QuantifyML: How Good is my Machine Learning Model?
This addresses the issue of unreliable model evaluation for ML practitioners, though it is incremental as it builds on existing formal verification techniques.
The paper tackles the problem of misleading accuracy metrics in machine learning by introducing QuantifyML, a method that translates trained models into C programs and uses model checking to precisely quantify model generalization, learnability, and safety, enabling comparisons between algorithms like decision trees and neural networks.

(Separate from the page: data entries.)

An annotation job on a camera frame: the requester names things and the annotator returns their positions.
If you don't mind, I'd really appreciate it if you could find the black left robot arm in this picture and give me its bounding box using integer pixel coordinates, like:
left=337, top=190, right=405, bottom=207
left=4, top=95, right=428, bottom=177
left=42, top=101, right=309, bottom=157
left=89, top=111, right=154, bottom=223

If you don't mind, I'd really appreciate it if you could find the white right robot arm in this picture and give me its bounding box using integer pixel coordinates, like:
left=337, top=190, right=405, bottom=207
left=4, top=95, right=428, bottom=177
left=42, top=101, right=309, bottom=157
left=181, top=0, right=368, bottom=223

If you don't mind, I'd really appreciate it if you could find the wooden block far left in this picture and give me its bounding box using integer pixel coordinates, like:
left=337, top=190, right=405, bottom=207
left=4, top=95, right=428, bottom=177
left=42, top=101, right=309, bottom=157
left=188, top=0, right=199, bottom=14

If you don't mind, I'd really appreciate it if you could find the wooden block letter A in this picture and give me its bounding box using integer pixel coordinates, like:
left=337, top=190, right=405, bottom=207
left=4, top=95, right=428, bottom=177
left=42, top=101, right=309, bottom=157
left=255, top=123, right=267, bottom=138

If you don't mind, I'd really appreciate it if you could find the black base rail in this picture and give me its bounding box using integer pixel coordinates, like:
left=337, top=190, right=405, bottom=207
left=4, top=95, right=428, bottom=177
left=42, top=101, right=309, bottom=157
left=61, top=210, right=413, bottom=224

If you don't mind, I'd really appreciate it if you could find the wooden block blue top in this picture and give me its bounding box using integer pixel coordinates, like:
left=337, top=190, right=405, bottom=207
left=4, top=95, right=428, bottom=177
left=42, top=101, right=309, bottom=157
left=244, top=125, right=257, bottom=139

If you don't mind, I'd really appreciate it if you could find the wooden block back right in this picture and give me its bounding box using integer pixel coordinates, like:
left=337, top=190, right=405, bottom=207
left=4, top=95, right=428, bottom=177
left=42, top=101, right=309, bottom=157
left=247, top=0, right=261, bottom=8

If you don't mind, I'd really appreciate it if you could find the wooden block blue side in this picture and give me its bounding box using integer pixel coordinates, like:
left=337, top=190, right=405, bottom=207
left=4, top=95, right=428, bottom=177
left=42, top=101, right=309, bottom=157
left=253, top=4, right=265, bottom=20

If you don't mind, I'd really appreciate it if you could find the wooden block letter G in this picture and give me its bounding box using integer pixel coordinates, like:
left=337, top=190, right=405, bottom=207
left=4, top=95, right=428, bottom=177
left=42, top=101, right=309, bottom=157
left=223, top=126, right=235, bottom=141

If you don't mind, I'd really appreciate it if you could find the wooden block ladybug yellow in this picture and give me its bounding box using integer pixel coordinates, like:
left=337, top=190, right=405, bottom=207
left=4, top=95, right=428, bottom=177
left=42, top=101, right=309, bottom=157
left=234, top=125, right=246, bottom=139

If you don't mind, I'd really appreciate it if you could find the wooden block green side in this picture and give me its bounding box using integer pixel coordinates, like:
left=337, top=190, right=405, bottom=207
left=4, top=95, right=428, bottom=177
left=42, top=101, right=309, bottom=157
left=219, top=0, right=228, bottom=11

The efficacy of machine learning models is typically determined by computing their accuracy on test data sets. However, this may often be misleading, since the test data may not be representative of the problem that is being studied. With QuantifyML we aim to precisely quantify the extent to which machine learning models have learned and generalized from the given data. Given a trained model, QuantifyML translates it into a C program and feeds it to the CBMC model checker to produce a formula in Conjunctive Normal Form (CNF). The formula is analyzed with off-the-shelf model counters to obtain precise counts with respect to different model behavior. QuantifyML enables i) evaluating learnability by comparing the counts for the outputs to ground truth, expressed as logical predicates, ii) comparing the performance of models built with different machine learning algorithms (decision-trees vs. neural networks), and iii) quantifying the safety and robustness of models.